Cos’è che innesca un comportamento violento nell’essere umano? O forse dovremmo per una volta dire nell’uomo, visto che i protagonisti degli episodi di cronaca più recenti e sconvolgenti sono stati sempre dei maschi, oltretutto spesso giovanissimi? Marco Maurizi ci ha riflettuto su, da filosofo e da insegnante, misurando l’oggi sul lucido di quello che per la cultura contemporanea è l’esempio massimo dell’abominio fatto storia, della violenza, i campi di concentramento.

Violenza. Abbiamo smarrito l’etica?

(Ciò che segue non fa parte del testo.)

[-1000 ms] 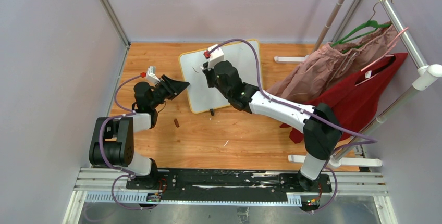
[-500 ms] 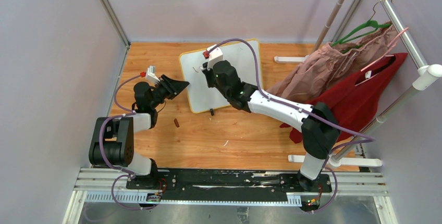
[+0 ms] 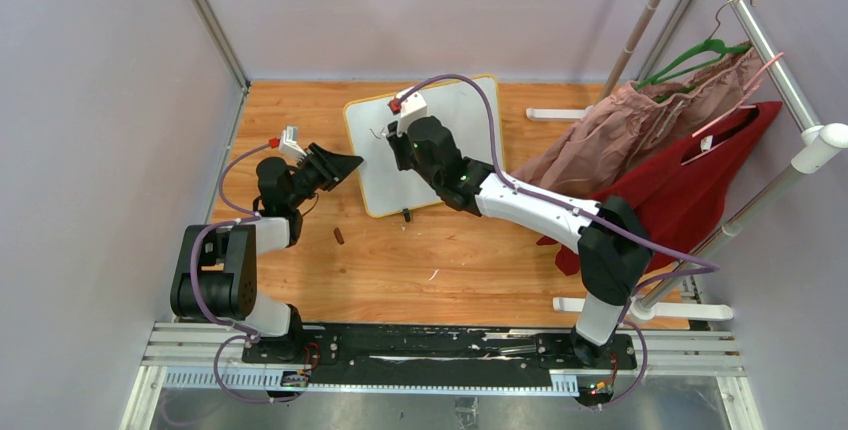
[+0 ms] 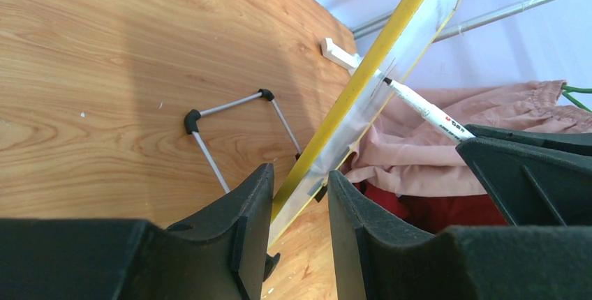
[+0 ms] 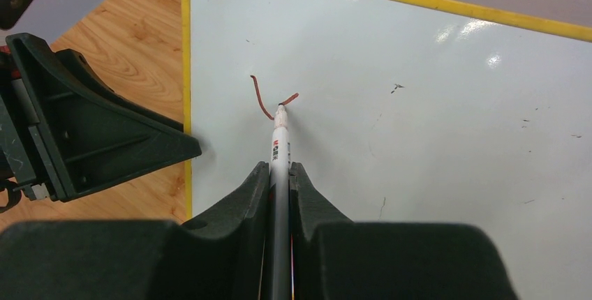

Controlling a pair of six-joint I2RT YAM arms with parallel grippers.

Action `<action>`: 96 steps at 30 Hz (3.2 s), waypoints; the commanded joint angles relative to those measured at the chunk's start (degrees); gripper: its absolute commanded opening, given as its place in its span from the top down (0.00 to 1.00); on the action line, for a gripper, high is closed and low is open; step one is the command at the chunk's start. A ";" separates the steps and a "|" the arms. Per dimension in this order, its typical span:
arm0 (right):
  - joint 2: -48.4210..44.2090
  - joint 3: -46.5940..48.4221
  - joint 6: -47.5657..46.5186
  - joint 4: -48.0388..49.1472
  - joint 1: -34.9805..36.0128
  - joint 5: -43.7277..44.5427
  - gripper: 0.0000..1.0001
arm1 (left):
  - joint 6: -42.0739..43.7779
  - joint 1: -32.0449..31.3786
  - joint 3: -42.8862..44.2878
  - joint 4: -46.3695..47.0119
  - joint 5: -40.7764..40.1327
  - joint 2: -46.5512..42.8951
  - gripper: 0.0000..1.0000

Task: Write a sentence on the whiteboard

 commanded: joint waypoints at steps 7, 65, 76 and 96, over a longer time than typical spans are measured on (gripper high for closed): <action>0.38 -0.29 1.12 -1.84 -0.55 -1.92 1.00 | -0.51 -0.27 0.81 3.49 1.06 -0.25 0.61; -4.24 -1.48 3.50 -2.87 -2.66 -4.41 1.00 | -0.43 -0.30 0.69 3.32 1.06 -0.97 0.58; -2.94 -1.21 3.61 -3.33 -2.66 -4.48 1.00 | -0.26 -0.31 0.81 2.97 1.06 -1.06 0.53; -2.82 -3.39 3.58 -5.24 -2.66 -4.58 1.00 | -0.35 -0.32 0.81 3.14 0.97 -1.06 0.52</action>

E la politica che ruolo o colpa ha?

Cosa è rimasto del convincimento di Theodor Adorno, filosofo tedesco, all’indomani di Auschwitz: che l’etica trovasse il suo fondamento primo nel momento in cui, di fronte a un essere inerme, avvertiamo nel profondo l’impulso a non abusare della sua inermità? Possiamo dire di aver metabolizzato quel monito, quando le vittime della violenza quotidiana con cui oggi ci confrontiamo sono per lo più ragazze, persone fisicamente o socialmente fragili, animali innocui? Abbiamo smarrito l’etica? E la politica, che ruolo (o che colpe) ha in questa deriva?

Quello del violento non è un io forte, al contrario: è un io talmente debole e incerto da avere bisogno di annientare l’altro per accertarsi di esistere. Debole perché immerso in un contesto sociale sempre meno coeso e sempre più competitivo, spaventato e disperato. Debole perché la stessa cultura patriarcale che gli insegna come essere cova dentro di sé un senso di mancanza che spesso non giunge a consapevolezza, ma genera risentimento. Debole, non da ultimo, perché la politica stessa preferisce far leva sulle paure anziché affrontarne la causa reale: un disagio sociale sempre più profondo e pervasivo.